Start of Block

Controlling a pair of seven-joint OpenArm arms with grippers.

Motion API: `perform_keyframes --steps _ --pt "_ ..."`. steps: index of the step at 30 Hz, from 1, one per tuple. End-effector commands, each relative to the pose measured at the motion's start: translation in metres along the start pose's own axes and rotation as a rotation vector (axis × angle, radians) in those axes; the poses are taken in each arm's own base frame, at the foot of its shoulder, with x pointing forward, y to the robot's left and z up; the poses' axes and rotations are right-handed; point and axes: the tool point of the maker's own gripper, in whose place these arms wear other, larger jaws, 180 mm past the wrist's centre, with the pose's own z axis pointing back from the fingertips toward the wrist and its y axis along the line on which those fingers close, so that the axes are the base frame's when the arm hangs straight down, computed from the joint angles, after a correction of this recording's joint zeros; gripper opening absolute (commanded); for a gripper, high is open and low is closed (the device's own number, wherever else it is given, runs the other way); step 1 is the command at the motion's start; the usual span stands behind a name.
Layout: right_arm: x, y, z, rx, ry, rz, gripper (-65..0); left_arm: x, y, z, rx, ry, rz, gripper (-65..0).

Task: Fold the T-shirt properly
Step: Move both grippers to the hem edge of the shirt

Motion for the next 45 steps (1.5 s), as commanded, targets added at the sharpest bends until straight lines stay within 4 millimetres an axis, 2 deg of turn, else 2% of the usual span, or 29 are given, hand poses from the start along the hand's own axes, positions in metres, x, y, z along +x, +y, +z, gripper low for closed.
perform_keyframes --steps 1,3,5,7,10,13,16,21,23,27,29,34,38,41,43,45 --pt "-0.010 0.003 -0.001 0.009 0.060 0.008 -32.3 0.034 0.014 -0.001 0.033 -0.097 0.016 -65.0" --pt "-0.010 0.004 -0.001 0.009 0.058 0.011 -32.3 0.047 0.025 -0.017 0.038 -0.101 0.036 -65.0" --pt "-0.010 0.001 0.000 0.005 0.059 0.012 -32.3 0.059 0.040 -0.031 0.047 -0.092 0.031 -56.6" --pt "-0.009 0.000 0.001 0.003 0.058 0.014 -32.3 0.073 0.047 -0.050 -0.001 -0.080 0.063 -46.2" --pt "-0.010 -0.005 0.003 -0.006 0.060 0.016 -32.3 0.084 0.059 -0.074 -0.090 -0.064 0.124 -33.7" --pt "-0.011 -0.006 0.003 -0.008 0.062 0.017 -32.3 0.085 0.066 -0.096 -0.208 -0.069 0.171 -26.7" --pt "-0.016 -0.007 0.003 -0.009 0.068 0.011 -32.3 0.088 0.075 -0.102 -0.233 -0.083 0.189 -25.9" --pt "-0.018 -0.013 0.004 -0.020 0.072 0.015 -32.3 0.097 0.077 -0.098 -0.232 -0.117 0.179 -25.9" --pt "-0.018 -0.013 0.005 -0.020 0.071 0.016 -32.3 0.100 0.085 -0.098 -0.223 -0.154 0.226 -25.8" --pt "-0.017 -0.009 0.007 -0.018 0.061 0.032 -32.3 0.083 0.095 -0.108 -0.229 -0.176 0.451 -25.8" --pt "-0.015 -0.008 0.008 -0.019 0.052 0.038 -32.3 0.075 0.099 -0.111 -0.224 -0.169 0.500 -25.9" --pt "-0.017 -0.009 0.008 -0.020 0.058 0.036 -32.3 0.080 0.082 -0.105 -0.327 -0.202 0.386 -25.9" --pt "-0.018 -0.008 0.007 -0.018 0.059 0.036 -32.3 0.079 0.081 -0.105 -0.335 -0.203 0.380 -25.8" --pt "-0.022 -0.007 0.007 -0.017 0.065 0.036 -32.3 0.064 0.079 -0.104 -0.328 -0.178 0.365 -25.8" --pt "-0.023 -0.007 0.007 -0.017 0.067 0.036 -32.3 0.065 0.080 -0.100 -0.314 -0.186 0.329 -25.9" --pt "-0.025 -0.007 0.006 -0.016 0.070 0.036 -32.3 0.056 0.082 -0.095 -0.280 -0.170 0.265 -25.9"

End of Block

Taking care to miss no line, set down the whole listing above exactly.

Controlling a pair of seven-joint OpenArm arms with grippers.

Motion API: `perform_keyframes --steps _ --pt "_ ..."`. steps: index of the step at 30 Hz, from 1, one per tuple. End-effector commands, each relative to the pose measured at the motion's start: translation in metres along the start pose's own axes and rotation as a rotation vector (axis × angle, radians) in those axes; the poses are taken in each arm's own base frame, at the foot of its shoulder, with x pointing forward, y to the robot's left and z up; the poses' axes and rotations are right-handed; point and axes: the tool point of the maker's own gripper, in whose place these arms wear other, larger jaws, 180 mm past the wrist's centre, with the pose's own z axis pointing back from the fingertips toward the wrist and its y axis along the line on which those fingers close, so that the axes are the base frame's when the arm hangs straight down, computed from the joint angles, after a correction of this recording's joint zeros; gripper opening absolute (commanded); for a gripper, high is open and low is closed (the device's own number, wherever else it is given, runs the other way); step 1 is the command at the motion's start; the usual span stands behind a name.
Layout: right_arm: x, y, z, rx, ry, rz, gripper (-65..0); left_arm: x, y, z, rx, ry, rz, gripper (-65..0).

Task: Fold the T-shirt properly
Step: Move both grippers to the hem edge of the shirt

Motion for the next 45 steps (1.5 s), as commanded, targets added at the sharpest bends until straight lines stay within 4 millimetres an axis, 2 deg of turn, else 2% of the usual span, or 29 are given, hand poses from the start along the hand's own axes, positions in metres, x, y, z along +x, +y, +z, gripper low for closed.
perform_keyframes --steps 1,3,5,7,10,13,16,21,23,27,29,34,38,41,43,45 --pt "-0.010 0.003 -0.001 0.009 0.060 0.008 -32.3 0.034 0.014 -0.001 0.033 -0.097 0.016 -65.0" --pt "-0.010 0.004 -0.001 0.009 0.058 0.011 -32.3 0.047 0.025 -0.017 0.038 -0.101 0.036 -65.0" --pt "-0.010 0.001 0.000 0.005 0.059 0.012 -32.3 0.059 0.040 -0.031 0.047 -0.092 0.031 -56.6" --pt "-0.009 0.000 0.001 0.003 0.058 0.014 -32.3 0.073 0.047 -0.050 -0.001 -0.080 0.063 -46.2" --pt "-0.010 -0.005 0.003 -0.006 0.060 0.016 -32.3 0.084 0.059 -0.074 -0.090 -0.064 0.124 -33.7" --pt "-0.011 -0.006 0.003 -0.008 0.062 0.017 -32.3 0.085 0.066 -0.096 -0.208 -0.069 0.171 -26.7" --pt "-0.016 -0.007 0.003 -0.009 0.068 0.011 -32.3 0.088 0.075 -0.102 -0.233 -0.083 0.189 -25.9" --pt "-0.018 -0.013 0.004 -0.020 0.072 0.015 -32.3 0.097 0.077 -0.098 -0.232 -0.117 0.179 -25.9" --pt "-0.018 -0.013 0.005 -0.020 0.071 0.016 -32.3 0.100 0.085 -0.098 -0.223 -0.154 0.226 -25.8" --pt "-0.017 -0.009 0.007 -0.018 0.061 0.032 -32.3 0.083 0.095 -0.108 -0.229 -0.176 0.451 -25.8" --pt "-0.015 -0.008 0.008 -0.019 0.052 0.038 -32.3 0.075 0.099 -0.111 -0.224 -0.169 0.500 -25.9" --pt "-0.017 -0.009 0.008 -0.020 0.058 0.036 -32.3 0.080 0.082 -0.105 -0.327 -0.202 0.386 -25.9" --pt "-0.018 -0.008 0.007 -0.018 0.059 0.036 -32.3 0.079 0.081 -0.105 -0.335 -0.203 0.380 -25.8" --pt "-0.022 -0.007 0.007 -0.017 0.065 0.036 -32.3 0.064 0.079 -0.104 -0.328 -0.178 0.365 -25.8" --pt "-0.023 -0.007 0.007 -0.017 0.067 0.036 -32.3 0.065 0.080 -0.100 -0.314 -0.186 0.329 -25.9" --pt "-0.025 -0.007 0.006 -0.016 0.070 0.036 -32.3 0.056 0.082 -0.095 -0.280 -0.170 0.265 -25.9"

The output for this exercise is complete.